When Boring Company Will Start Digging Northeast Hyperloop, Gov Docs Reveal
It's sooner than you think.
The Boring Company is keeping quiet about exactly how the tunneling outfit will start building what CEO Elon Musk revealed earlier this year as a hyperloop running between New York City and Washington D.C. But documents from the Maryland government — the first state to grant the Boring Company a permit — offer some vital clues including the fact construction could begin as soon as next month.
The University of Maryland’s Capital News Service obtained documents that reveal the terms of the conditional utility permit the state’s Department of Transportation State Highway Administration granted the Boring Company in October. Signed by SpaceX employee Steve Davis, the conditional permit says construction is slated to begin in January 2018.
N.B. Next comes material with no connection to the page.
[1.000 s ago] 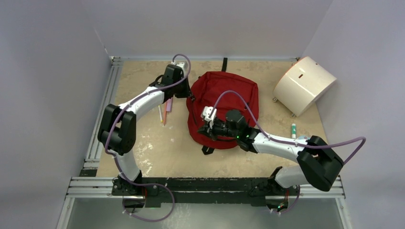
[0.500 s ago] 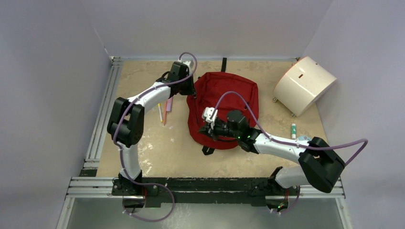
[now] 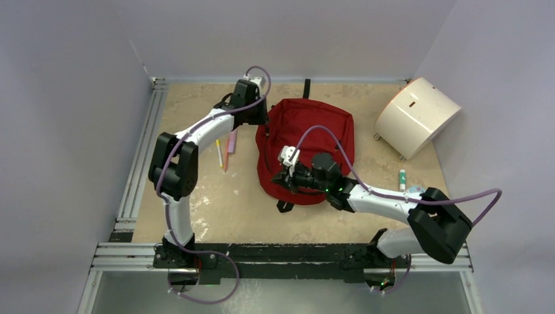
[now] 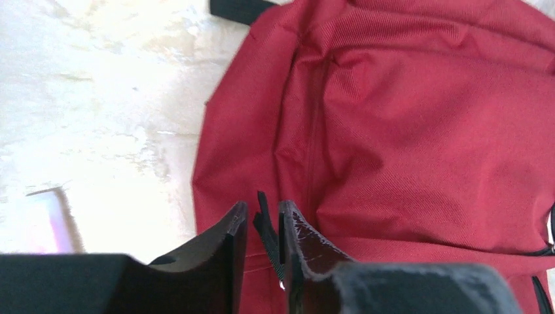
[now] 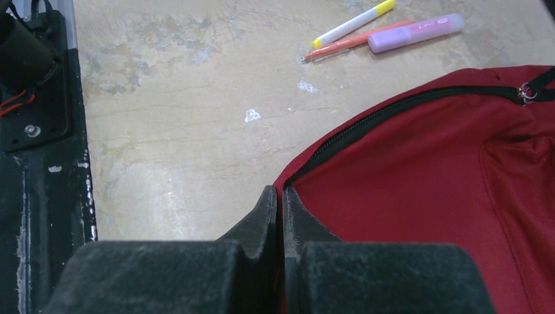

The documents show plans for a pair of 12.4-mile tunnels set to run beginning at a spot “immediately north of MD 175,” a state highway southwest of Baltimore that intersects the tunnel’s proposed route along the state-owned portion of the Baltimore–Washington Parkway.
The downtown terminus, at least according to the documents, is a spot within a quarter mile of the intersection of West Pratt and South Paca Streets.
For those not familiar with the specifics of the city’s geography, that’s right next to Camden Yards, the home of the Baltimore Orioles. I guess we now can’t officially rule out the possibility Musk’s entire scheme is just a way to simplify the commute between Orioles and New York Yankees games.
The Capital News Service report does flag one potential unresolved issue: Just what is the Boring Company planning to put in those tunnels? While Musk’s original tweet announcing the project mentioned “verbal govt approval” for a hyperloop that could reach 760 miles per hour, the permit suggests the tunnel will use the company’s electric sleds, which top out at 150 miles per hour — still fast, but not “29 minutes between DC and Manhattan” fast.